I need only the number of lines in this data that contain the string "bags".

(Available data begins)

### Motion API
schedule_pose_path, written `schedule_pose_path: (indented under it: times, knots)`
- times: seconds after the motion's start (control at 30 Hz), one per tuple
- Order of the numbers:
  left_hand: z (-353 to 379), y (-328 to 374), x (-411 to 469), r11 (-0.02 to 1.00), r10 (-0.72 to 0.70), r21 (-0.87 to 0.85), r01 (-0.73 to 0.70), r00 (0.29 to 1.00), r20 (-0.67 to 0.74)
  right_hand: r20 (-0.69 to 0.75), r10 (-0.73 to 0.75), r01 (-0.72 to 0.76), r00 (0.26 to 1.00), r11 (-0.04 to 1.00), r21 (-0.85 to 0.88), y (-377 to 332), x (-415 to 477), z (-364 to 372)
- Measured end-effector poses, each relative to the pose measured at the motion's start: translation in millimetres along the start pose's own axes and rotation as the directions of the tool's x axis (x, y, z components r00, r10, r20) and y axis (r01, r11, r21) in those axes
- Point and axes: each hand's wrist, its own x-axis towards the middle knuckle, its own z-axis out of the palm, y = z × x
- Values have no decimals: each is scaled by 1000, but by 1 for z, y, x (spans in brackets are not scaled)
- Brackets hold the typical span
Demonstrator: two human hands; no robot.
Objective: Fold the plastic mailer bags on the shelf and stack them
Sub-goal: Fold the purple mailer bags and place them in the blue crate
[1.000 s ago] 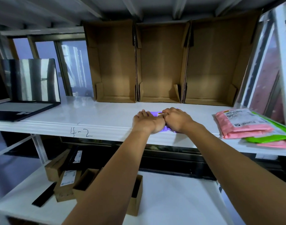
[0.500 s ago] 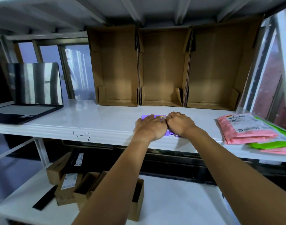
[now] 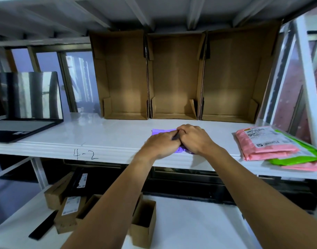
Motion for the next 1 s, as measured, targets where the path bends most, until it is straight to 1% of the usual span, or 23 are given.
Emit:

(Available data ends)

** Written response **
2